====== INFORMATION ======

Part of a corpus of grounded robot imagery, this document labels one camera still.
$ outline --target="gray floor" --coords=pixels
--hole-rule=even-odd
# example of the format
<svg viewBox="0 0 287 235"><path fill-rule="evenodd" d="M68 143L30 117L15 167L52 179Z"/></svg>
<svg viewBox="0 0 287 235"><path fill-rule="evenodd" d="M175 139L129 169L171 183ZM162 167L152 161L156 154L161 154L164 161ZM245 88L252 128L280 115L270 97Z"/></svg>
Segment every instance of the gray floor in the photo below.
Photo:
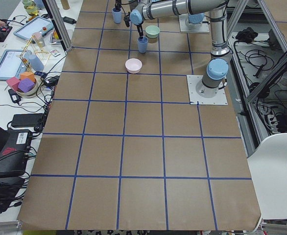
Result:
<svg viewBox="0 0 287 235"><path fill-rule="evenodd" d="M0 19L8 19L20 1L21 0L0 0Z"/></svg>

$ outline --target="tablet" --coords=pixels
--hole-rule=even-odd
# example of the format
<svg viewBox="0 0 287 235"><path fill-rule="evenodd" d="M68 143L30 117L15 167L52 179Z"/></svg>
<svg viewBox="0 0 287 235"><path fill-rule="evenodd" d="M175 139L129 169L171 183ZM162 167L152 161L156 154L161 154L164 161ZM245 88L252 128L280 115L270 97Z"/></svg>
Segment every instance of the tablet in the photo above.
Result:
<svg viewBox="0 0 287 235"><path fill-rule="evenodd" d="M44 37L53 28L53 24L50 20L37 16L16 30L13 34L24 40L29 40L33 33L41 32L42 36Z"/></svg>
<svg viewBox="0 0 287 235"><path fill-rule="evenodd" d="M26 66L20 59L22 50L5 50L0 58L0 81L11 77L20 78L20 73L26 71Z"/></svg>

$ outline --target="white label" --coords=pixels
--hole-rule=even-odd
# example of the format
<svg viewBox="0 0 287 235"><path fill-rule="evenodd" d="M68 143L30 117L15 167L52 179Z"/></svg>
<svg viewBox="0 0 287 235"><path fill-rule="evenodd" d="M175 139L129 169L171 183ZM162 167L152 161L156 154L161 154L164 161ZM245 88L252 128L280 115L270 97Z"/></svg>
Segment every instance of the white label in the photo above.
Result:
<svg viewBox="0 0 287 235"><path fill-rule="evenodd" d="M19 133L16 144L24 144L27 140L27 132Z"/></svg>

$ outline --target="pink cube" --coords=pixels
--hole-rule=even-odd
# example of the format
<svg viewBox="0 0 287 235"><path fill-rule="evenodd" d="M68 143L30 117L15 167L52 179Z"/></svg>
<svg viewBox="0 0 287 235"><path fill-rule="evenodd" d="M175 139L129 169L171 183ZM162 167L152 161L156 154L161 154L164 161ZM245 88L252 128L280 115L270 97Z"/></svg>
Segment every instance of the pink cube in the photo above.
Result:
<svg viewBox="0 0 287 235"><path fill-rule="evenodd" d="M22 81L20 81L18 88L26 93L29 92L31 89L33 89L33 87L35 86L35 83L33 81L31 81L29 78L25 78Z"/></svg>
<svg viewBox="0 0 287 235"><path fill-rule="evenodd" d="M19 85L19 83L20 83L20 80L19 80L18 78L16 78L16 77L12 77L12 78L8 79L8 80L6 81L6 83L7 83L8 86L9 86L10 88L12 88L14 91L17 91L17 90L18 90L18 85Z"/></svg>

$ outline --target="blue joint cap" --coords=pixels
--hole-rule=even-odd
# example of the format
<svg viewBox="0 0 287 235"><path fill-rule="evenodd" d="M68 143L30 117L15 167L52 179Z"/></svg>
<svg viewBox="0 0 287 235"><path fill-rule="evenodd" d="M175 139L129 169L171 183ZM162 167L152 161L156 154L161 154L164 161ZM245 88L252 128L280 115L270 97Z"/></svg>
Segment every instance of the blue joint cap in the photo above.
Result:
<svg viewBox="0 0 287 235"><path fill-rule="evenodd" d="M223 59L213 59L207 66L207 74L213 80L223 79L228 72L228 63Z"/></svg>
<svg viewBox="0 0 287 235"><path fill-rule="evenodd" d="M203 21L203 19L204 19L204 13L199 13L195 15L188 14L189 23L199 24Z"/></svg>
<svg viewBox="0 0 287 235"><path fill-rule="evenodd" d="M143 22L142 15L136 9L132 10L132 12L130 13L129 19L134 25L140 25Z"/></svg>

======

TASK TO COMPLETE → Your reply should restate every entry exactly, with the pictures left out.

THE COMPLETED TASK →
Part of a corpus of grounded robot imagery, this document labels one camera still.
$ outline --target="gray floor" --coords=pixels
--hole-rule=even-odd
# example of the format
<svg viewBox="0 0 287 235"><path fill-rule="evenodd" d="M68 143L30 117L15 167L52 179Z"/></svg>
<svg viewBox="0 0 287 235"><path fill-rule="evenodd" d="M175 139L129 169L171 183ZM162 167L152 161L156 154L161 154L164 161ZM245 88L252 128L280 115L270 97Z"/></svg>
Segment every instance of the gray floor in the photo below.
Photo:
Result:
<svg viewBox="0 0 287 235"><path fill-rule="evenodd" d="M0 19L8 19L20 1L21 0L0 0Z"/></svg>

$ outline --target="tablet" --coords=pixels
--hole-rule=even-odd
# example of the format
<svg viewBox="0 0 287 235"><path fill-rule="evenodd" d="M68 143L30 117L15 167L52 179Z"/></svg>
<svg viewBox="0 0 287 235"><path fill-rule="evenodd" d="M175 139L129 169L171 183ZM162 167L152 161L156 154L161 154L164 161ZM245 88L252 128L280 115L270 97Z"/></svg>
Segment every instance of the tablet in the photo above.
Result:
<svg viewBox="0 0 287 235"><path fill-rule="evenodd" d="M44 37L53 28L53 24L50 20L37 16L16 30L13 34L24 40L29 40L33 33L41 32L42 36Z"/></svg>
<svg viewBox="0 0 287 235"><path fill-rule="evenodd" d="M26 66L20 59L22 50L5 50L0 58L0 81L11 77L20 78L20 73L26 71Z"/></svg>

$ outline --target="white label" --coords=pixels
--hole-rule=even-odd
# example of the format
<svg viewBox="0 0 287 235"><path fill-rule="evenodd" d="M68 143L30 117L15 167L52 179Z"/></svg>
<svg viewBox="0 0 287 235"><path fill-rule="evenodd" d="M175 139L129 169L171 183ZM162 167L152 161L156 154L161 154L164 161ZM245 88L252 128L280 115L270 97Z"/></svg>
Segment every instance of the white label in the photo above.
Result:
<svg viewBox="0 0 287 235"><path fill-rule="evenodd" d="M19 133L16 144L24 144L27 140L27 132Z"/></svg>

$ outline --target="pink cube" --coords=pixels
--hole-rule=even-odd
# example of the format
<svg viewBox="0 0 287 235"><path fill-rule="evenodd" d="M68 143L30 117L15 167L52 179Z"/></svg>
<svg viewBox="0 0 287 235"><path fill-rule="evenodd" d="M175 139L129 169L171 183ZM162 167L152 161L156 154L161 154L164 161ZM245 88L252 128L280 115L270 97Z"/></svg>
Segment every instance of the pink cube in the photo above.
Result:
<svg viewBox="0 0 287 235"><path fill-rule="evenodd" d="M22 81L20 81L18 88L26 93L29 92L31 89L33 89L33 87L35 86L35 83L33 81L31 81L29 78L25 78Z"/></svg>
<svg viewBox="0 0 287 235"><path fill-rule="evenodd" d="M19 85L19 83L20 83L20 80L19 80L18 78L16 78L16 77L12 77L12 78L8 79L8 80L6 81L6 83L7 83L8 86L9 86L10 88L12 88L14 91L17 91L17 90L18 90L18 85Z"/></svg>

$ outline --target="blue joint cap" --coords=pixels
--hole-rule=even-odd
# example of the format
<svg viewBox="0 0 287 235"><path fill-rule="evenodd" d="M68 143L30 117L15 167L52 179Z"/></svg>
<svg viewBox="0 0 287 235"><path fill-rule="evenodd" d="M175 139L129 169L171 183ZM162 167L152 161L156 154L161 154L164 161ZM245 88L252 128L280 115L270 97Z"/></svg>
Segment every instance of the blue joint cap in the photo above.
Result:
<svg viewBox="0 0 287 235"><path fill-rule="evenodd" d="M223 59L213 59L207 66L207 74L213 80L223 79L228 72L228 63Z"/></svg>
<svg viewBox="0 0 287 235"><path fill-rule="evenodd" d="M203 21L203 19L204 19L204 13L199 13L195 15L188 14L189 23L199 24Z"/></svg>
<svg viewBox="0 0 287 235"><path fill-rule="evenodd" d="M143 22L142 15L136 9L132 10L132 12L130 13L129 19L134 25L140 25Z"/></svg>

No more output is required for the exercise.